### Exercise data
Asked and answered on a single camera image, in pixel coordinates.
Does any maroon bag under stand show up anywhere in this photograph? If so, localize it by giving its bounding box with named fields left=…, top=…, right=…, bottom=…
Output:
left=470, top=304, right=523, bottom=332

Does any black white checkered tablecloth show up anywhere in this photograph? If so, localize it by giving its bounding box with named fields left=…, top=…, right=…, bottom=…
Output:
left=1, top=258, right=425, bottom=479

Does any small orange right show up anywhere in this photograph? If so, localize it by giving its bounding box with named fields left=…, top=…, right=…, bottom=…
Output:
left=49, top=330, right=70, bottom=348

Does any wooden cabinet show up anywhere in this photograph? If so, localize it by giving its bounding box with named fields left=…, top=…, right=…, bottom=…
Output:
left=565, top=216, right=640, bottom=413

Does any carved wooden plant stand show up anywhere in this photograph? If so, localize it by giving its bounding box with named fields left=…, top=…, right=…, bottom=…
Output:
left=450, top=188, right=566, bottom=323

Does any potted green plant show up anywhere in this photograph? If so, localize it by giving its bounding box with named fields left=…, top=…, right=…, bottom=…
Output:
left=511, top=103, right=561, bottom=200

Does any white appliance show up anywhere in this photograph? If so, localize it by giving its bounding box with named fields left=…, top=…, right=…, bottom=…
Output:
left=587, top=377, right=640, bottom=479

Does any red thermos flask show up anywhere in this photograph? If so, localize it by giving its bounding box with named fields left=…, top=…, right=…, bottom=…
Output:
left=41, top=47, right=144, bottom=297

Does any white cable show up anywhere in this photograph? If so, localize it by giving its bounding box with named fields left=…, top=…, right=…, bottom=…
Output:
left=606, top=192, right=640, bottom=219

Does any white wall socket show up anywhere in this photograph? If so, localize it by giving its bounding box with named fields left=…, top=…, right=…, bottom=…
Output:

### What you need to do
Please return the data above in full, without altering a single line.

### Written answer
Asked and answered on a single camera image, in pixel coordinates.
Does any maroon bag under stand show up anywhere in this photograph? If so, localize it by giving its bounding box with named fields left=…, top=…, right=…, bottom=…
Output:
left=470, top=304, right=523, bottom=332

Does any black white checkered tablecloth show up anywhere in this photograph? If so, localize it by giving its bounding box with named fields left=…, top=…, right=…, bottom=…
Output:
left=1, top=258, right=425, bottom=479

Does any small orange right show up anywhere in this photograph? If so, localize it by giving its bounding box with named fields left=…, top=…, right=…, bottom=…
Output:
left=49, top=330, right=70, bottom=348

Does any wooden cabinet show up anywhere in this photograph? If so, localize it by giving its bounding box with named fields left=…, top=…, right=…, bottom=…
Output:
left=565, top=216, right=640, bottom=413

Does any carved wooden plant stand show up anywhere in this photograph? If so, localize it by giving its bounding box with named fields left=…, top=…, right=…, bottom=…
Output:
left=450, top=188, right=566, bottom=323

Does any potted green plant show up anywhere in this photograph? If so, localize it by giving its bounding box with named fields left=…, top=…, right=…, bottom=…
Output:
left=511, top=103, right=561, bottom=200

Does any white appliance show up anywhere in this photograph? If so, localize it by giving its bounding box with named fields left=…, top=…, right=…, bottom=…
Output:
left=587, top=377, right=640, bottom=479

Does any red thermos flask show up anywhere in this photograph? If so, localize it by giving its bounding box with named fields left=…, top=…, right=…, bottom=…
Output:
left=41, top=47, right=144, bottom=297

Does any white cable show up anywhere in this photograph? If so, localize it by giving its bounding box with named fields left=…, top=…, right=…, bottom=…
Output:
left=606, top=192, right=640, bottom=219

Does any white wall socket show up anywhere in this photograph? If so, localize it by giving its bounding box with named fields left=…, top=…, right=…, bottom=…
Output:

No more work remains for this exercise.